Sunday, August 5, 2018

The Uber Ride from Hell


I took an Uber from the Metro Station to my dad's house in the middle of nowhere Maryland. The first thing I noticed was the SUV was lurching forward every two seconds like the driver was hitting the gas and then pulling back, but she wasn't. The car is just a piece of shit.
We're going along and my driver was guided to take a left turn at a road that was closed. We can't turn, so she tries to pull back into traffic. It's dusk, the road is wet from a previous rainstorm, and while the cars are coming on in the other two lanes I notice one of them doesn't have his lights on. She doesn't see him and starts to pull out.
"STOP!" I yell, "You can't see him!"
She stops and then makes the wise decision to wait until all the cars have passed.
The Uber navigation app she's using instructs her to make a U-turn.

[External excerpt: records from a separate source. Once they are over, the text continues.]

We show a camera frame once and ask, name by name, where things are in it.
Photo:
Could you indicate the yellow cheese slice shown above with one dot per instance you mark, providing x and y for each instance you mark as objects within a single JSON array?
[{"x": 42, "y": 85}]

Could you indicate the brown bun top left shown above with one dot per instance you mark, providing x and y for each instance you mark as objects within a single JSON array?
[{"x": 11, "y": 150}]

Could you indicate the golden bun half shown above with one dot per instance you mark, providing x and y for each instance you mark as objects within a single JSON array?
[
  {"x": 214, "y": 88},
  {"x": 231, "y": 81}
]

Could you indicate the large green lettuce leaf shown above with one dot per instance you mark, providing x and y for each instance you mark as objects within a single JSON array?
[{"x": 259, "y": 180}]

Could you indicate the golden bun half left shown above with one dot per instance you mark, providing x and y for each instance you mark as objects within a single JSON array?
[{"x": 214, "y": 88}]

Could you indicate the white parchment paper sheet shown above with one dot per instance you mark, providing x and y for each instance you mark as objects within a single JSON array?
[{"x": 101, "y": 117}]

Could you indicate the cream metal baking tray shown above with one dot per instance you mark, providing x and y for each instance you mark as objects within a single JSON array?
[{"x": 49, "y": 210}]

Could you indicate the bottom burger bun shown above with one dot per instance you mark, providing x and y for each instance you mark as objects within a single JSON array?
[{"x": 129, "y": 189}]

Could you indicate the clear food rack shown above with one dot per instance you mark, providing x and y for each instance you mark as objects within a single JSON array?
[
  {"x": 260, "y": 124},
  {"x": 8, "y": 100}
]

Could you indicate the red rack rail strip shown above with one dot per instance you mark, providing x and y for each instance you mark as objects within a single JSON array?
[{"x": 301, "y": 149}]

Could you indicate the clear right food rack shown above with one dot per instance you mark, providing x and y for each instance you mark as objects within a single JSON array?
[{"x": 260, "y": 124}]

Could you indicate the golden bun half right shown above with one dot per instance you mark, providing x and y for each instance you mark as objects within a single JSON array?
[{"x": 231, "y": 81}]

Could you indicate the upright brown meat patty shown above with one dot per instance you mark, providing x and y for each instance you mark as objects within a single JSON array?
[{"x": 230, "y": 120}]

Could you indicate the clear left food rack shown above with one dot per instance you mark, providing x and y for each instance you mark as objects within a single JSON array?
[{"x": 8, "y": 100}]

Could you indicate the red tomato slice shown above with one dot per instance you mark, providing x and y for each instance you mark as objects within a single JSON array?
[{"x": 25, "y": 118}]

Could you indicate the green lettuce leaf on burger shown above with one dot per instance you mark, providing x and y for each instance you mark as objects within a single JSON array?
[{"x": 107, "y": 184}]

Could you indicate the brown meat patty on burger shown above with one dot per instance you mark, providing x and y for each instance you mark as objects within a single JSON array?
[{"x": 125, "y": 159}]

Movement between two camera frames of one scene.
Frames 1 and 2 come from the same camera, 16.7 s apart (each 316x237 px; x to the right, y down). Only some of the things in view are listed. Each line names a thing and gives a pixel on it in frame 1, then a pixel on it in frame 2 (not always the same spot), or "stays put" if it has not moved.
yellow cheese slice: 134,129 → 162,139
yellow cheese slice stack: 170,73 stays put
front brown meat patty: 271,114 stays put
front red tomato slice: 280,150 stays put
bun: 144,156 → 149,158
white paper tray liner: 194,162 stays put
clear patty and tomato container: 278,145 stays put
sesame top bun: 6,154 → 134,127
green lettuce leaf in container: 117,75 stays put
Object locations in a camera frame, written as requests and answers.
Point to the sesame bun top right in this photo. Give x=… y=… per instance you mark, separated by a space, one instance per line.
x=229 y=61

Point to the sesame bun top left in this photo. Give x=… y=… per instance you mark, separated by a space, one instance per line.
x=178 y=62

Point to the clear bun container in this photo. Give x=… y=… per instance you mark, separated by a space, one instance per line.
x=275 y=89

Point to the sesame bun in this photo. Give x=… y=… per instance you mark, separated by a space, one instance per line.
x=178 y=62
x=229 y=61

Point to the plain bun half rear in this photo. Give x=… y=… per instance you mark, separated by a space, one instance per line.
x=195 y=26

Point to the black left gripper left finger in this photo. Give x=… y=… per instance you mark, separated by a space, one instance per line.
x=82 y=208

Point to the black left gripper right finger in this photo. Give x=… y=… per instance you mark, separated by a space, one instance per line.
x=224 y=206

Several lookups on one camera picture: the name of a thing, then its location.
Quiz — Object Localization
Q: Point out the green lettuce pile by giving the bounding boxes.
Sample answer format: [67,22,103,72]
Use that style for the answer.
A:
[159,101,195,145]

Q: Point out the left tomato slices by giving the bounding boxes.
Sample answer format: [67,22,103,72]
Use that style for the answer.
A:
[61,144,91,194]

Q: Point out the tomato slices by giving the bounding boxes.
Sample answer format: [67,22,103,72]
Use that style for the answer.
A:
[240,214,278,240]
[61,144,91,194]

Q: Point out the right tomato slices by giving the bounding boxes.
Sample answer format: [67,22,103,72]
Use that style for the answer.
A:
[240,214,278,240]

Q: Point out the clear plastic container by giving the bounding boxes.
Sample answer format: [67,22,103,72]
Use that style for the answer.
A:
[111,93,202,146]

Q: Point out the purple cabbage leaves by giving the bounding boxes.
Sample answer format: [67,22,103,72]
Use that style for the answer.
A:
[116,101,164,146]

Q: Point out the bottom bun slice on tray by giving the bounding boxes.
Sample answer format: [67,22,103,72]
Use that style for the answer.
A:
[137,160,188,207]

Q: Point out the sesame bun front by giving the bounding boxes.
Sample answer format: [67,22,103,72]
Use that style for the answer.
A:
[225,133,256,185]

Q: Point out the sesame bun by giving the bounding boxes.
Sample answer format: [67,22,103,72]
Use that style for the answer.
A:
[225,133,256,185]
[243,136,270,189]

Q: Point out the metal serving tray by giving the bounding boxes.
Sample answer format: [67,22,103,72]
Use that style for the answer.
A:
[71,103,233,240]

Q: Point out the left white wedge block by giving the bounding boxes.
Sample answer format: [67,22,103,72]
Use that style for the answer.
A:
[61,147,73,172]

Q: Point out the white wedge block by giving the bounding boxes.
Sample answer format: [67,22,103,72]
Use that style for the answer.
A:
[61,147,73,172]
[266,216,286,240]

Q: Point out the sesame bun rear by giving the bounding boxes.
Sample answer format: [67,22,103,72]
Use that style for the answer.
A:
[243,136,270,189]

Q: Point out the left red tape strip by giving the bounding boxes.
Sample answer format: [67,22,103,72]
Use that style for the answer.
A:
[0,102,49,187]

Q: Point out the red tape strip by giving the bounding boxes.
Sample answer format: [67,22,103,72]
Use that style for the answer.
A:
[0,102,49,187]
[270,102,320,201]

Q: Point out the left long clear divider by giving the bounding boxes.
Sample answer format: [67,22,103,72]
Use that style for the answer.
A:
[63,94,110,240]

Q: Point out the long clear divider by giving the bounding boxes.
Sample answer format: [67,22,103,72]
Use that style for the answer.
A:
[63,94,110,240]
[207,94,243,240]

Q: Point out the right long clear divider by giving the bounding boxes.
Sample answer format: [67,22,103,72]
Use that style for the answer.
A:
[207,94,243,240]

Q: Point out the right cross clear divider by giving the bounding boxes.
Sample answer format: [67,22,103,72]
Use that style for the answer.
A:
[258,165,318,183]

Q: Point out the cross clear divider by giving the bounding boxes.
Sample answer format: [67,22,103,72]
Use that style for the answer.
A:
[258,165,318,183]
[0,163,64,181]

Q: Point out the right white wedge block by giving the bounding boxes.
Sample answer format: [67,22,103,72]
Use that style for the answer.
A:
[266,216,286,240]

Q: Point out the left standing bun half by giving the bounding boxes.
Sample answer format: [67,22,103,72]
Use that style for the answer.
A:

"Ma'am, it's just going to take you back to the closed road", I say.
"We'll that's what it's telling me to do", she responds. Great, my driver is a believer in the infallibility of technology. The app doesn't know the road is closed and will forever instruct her to take it.

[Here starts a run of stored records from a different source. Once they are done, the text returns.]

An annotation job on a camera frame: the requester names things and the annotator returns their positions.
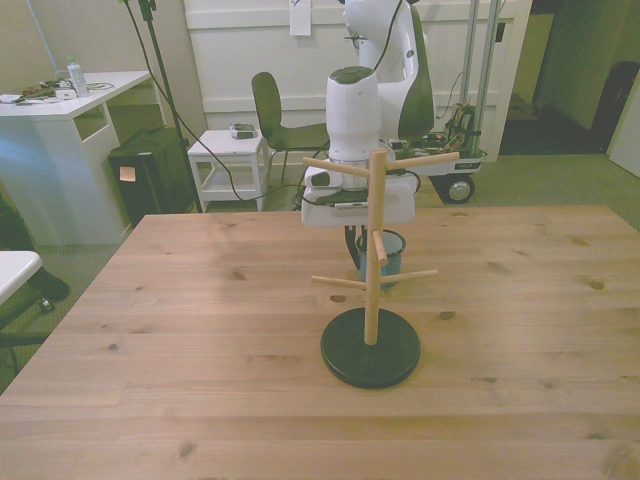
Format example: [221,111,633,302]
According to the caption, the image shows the wheeled robot cart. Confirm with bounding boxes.
[382,0,506,206]

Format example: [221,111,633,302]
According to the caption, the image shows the black tripod stand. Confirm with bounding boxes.
[117,0,204,214]

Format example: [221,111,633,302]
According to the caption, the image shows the white paper sheet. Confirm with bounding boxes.
[288,0,314,37]

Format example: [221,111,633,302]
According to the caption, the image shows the blue enamel mug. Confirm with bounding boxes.
[355,228,407,293]

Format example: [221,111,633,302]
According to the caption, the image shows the white rounded table edge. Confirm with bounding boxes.
[0,249,43,307]

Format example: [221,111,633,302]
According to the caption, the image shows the clear plastic bottle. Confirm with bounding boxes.
[66,55,92,99]

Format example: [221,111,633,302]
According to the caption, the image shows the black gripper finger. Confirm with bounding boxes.
[344,226,362,272]

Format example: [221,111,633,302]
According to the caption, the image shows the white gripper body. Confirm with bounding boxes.
[301,172,418,229]

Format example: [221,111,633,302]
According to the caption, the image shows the black computer tower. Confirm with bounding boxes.
[107,127,197,227]

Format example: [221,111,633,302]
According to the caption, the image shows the white desk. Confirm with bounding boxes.
[0,69,167,247]

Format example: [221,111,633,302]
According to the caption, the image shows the wooden mug tree black base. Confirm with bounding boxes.
[303,148,460,390]

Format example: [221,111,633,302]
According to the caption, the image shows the tangled wires on desk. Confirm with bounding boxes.
[13,78,66,105]

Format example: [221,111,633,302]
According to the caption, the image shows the white square stool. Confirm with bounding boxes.
[187,128,269,212]

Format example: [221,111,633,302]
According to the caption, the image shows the black chair base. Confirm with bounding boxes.
[0,294,55,377]

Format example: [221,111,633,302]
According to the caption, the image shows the dark olive chair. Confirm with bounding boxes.
[250,71,332,182]

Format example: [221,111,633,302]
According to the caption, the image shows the black tall case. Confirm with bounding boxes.
[592,60,640,157]

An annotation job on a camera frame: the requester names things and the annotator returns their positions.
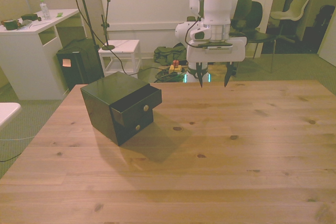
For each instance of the yellow emergency stop button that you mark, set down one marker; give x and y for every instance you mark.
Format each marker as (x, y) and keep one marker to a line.
(175, 67)

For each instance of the black shell chair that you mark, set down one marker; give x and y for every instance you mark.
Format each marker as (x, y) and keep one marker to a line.
(258, 36)

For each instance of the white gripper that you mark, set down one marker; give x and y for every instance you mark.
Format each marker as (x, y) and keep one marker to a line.
(218, 57)

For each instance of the black drawer with round knob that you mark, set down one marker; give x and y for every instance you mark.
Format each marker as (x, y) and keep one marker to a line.
(134, 111)
(131, 132)

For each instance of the clear plastic bottle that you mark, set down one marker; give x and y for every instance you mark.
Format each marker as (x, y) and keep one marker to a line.
(45, 10)

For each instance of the tall black tripod stand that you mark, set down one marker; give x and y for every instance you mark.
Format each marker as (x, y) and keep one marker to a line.
(84, 6)

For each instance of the wooden base board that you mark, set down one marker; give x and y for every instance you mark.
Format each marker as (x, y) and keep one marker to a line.
(218, 73)

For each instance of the white shell chair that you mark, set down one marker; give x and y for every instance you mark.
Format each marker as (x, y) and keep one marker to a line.
(294, 9)

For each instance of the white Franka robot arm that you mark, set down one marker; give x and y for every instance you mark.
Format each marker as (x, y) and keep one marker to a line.
(218, 3)

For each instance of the black drawer cabinet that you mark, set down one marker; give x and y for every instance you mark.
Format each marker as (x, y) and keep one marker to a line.
(99, 95)

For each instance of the dark bag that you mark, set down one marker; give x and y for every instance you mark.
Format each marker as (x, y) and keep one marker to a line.
(325, 24)

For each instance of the dark flat object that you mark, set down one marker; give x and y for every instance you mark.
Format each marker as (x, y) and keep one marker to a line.
(30, 17)

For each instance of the green sticky note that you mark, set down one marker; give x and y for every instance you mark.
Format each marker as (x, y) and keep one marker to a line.
(59, 14)

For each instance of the short black stand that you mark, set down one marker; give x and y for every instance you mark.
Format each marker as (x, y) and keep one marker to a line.
(107, 24)

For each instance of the small white side table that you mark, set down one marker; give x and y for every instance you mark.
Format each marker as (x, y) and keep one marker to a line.
(123, 47)

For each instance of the white desk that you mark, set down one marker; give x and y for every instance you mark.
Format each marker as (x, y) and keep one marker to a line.
(23, 58)

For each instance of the green cloth bag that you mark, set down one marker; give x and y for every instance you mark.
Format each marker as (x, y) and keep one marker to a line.
(168, 53)

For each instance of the black box with sticky note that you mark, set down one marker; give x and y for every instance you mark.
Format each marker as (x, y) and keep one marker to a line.
(78, 64)

Sure enough we get back to the closed road and the brilliant, all knowing app, wants us to go down it.
"What do I do?" she asks me.
You're the skilled Uber driver, you tell me.
I instruct her to go down to the next road and take a right and I take out SIRI. She got me through Estonia, she can get me through anything.
We're able to route around the closure and we're back on track driving through the back roads of Maryland.
I notice she's got her high beams on, but I've already been enough of a back seat driver so I remain silent. Somebody flashes their lights, and she flicks them off.
All the lights turn off.
She plays with them flicking them on and off and asks out loud, "Why don't the lights work?"
"I think you have to have the high beams on for your lights to work. You should check that."
She's got on a Christian radio station on full blast and is singing along to songs to Jesus. Please lady, I know you want to see Jesus, but I don't. Can you pay attention? You seem to think lanes are simply suggestions and Jesus will save you from your own mistakes.
We get on a main road and after a few miles the police block it off and send us left. Why? Probably flooding, Maryland has received tremendous amounts of rain this month. Again she won't listen to me and keeps obeying the Uber app instructing her to turn around and try and bust her way through the roadblock. She keeps attempting to go down side streets to bypass it. She seems to think if she just can just get six feet beyond the roadblock there will be clear sailing. I'm thinking if she succeeds we could be running into a newly formed river. The police don't block main roads for no reason.
After she spends ten minutes listening to her app instruct her on how to circle back to the roadblock, I get her to go a different way but I'm still arguing with her to stop listening to her app.
"Ma'am? Can you turn down the radio so we can communicate?"
"What?!"
Exactly.
We finally get back to the main road, and twice she follows a car in front of her into a left hand turn lane.
"Go straight!" I shout from the back.
"Don't worry sir, you've got the best driver on the road tonight", she declares proudly.
“Then we’re all doomed”, I mumble.
I no sooner get that out then the heavens open up. Sheets and sheets of water pummel the car in one of those East Coast thunderstorms of biblical proportions. She pushes her head over the steering wheel, peering through the gloom, trying to see the road.
"Ma'am”, I say as calmly and clearly as possible, fully aware that the information that I must convey to her, and it is vital she must comprehend, holds both our lives in the balance, "You need to turn on the windshield wipers".
And can you turn up the radio? I need to sing a song to Jesus.